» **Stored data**
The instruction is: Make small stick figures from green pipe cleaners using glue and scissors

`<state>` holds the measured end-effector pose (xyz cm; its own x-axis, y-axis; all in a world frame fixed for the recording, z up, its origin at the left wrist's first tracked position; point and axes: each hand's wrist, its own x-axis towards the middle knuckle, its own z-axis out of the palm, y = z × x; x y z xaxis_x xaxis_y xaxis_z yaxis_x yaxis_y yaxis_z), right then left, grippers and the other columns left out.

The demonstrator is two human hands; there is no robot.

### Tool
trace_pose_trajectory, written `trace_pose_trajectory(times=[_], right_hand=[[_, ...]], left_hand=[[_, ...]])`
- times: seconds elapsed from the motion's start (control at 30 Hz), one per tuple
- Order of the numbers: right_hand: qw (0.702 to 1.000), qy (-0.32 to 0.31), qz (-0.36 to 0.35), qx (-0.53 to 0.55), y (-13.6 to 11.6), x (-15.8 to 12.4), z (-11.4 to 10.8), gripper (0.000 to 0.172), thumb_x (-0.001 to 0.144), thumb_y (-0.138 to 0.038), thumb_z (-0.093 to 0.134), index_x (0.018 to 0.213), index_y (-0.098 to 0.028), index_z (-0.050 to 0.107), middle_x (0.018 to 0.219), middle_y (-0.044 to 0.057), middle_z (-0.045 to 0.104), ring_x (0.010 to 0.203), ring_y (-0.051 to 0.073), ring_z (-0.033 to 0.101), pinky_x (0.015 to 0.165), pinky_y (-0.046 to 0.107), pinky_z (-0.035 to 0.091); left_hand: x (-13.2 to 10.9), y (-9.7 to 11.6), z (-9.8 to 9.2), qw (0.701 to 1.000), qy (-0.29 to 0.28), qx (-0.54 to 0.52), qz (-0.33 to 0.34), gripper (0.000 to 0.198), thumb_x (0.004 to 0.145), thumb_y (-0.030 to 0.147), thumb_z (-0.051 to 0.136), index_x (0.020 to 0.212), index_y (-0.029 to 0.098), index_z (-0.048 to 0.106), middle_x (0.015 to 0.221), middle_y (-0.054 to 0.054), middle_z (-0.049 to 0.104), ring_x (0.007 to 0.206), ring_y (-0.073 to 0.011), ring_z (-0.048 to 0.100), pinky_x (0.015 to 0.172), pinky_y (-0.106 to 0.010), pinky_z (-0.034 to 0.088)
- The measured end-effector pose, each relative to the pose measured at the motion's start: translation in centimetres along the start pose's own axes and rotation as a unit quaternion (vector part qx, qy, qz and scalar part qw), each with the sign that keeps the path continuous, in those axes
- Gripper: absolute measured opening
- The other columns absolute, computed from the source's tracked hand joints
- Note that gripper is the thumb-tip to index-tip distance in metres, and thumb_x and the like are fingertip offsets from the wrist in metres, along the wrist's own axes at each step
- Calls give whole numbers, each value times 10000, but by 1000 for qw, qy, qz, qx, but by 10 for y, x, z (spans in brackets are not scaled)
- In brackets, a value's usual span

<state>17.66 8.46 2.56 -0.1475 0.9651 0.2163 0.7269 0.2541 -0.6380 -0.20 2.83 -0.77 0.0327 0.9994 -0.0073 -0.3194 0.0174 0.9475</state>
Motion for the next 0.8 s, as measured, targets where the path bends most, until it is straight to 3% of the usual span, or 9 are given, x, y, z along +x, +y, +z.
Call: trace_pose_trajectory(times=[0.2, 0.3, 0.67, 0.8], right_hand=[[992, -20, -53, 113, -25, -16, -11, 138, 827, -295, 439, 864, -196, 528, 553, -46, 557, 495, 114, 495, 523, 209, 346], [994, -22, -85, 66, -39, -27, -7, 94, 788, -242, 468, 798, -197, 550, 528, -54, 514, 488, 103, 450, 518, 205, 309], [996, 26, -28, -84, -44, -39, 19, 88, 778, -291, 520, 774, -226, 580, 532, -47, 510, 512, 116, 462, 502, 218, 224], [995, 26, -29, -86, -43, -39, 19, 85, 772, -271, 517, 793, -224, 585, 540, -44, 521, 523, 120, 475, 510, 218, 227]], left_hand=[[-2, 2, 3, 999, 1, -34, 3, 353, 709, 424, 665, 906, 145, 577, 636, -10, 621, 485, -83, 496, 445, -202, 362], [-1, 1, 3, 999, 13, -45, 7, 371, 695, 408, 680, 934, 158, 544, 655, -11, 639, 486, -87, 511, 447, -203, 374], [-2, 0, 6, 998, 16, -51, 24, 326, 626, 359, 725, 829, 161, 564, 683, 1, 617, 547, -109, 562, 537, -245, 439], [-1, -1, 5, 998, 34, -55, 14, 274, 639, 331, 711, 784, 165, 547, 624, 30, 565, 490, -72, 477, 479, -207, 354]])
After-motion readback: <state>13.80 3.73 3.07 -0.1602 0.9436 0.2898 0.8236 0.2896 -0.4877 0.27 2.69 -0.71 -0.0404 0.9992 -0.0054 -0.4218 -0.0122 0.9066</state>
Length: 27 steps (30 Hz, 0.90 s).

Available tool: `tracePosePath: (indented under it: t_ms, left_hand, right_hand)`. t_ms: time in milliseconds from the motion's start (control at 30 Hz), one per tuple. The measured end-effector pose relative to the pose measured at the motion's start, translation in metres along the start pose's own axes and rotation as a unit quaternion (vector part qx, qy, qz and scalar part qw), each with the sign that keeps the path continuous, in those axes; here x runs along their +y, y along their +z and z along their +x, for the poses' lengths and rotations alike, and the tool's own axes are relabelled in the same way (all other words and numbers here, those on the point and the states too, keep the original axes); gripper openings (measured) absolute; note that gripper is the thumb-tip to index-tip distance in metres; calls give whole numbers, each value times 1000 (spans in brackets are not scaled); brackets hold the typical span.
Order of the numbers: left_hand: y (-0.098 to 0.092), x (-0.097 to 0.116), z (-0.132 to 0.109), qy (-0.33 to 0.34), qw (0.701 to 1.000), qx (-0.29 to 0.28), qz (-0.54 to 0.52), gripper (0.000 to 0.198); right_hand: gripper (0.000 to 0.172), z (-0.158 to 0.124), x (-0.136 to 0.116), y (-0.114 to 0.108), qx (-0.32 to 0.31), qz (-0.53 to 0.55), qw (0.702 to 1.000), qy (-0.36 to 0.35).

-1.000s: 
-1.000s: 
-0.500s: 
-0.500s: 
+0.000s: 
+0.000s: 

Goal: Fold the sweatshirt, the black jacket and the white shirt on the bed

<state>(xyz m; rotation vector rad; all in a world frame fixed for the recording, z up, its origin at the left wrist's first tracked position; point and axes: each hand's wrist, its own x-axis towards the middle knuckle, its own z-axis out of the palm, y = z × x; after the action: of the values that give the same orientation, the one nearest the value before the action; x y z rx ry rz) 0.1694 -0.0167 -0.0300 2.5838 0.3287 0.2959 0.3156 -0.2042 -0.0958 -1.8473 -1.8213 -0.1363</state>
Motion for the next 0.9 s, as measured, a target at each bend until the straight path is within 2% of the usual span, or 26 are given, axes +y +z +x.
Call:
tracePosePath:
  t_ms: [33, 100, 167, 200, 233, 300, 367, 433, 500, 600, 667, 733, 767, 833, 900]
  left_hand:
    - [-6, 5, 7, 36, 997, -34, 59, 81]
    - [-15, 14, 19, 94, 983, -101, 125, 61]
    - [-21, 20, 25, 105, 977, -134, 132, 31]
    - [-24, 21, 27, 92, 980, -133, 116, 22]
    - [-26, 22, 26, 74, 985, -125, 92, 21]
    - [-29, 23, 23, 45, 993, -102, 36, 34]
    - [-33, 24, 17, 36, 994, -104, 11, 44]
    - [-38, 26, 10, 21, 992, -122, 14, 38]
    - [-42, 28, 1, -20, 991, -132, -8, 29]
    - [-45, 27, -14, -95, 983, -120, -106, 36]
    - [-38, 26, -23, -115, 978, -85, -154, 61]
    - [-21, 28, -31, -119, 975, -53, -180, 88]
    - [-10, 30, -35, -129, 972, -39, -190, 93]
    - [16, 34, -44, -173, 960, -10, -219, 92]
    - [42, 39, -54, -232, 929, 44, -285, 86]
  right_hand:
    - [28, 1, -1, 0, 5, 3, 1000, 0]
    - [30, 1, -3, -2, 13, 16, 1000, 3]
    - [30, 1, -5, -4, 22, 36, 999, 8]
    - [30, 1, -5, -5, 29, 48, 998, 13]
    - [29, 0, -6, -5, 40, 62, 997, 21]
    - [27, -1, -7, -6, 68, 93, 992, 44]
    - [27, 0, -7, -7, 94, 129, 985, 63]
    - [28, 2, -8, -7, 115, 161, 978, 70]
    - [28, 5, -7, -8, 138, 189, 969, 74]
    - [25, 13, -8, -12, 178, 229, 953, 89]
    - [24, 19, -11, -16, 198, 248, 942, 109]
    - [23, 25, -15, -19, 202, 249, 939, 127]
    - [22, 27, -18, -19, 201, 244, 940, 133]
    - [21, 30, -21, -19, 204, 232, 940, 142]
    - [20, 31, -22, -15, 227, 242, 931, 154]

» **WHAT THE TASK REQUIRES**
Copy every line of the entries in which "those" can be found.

» **YOUR SOLUTION**
- The measured end-effector pose, each relative to the pose measured at the motion's start: translation in centimetres along the start pose's own axes and rotation as a unit quaternion (vector part qx, qy, qz and scalar part qw), each with the sign that keeps the path continuous, in those axes
Available tool: `tracePosePath: (indented under it: t_ms, left_hand, right_hand)`. t_ms: time in milliseconds from the motion's start (control at 30 Hz), one per tuple. The measured end-effector pose relative to the pose measured at the motion's start, translation in metres along the start pose's own axes and rotation as a unit quaternion (vector part qx, qy, qz and scalar part qw), each with the sign that keeps the path continuous, in those axes; here x runs along their +y, y along their +z and z along their +x, for the poses' lengths and rotations alike, and the tool's own axes are relabelled in the same way (all other words and numbers here, those on the point and the states too, keep the original axes); gripper openings (measured) absolute; note that gripper is the thumb-tip to index-tip distance in metres; calls give whole numbers, each value times 1000 (spans in brackets are not scaled); brackets hold the typical span.

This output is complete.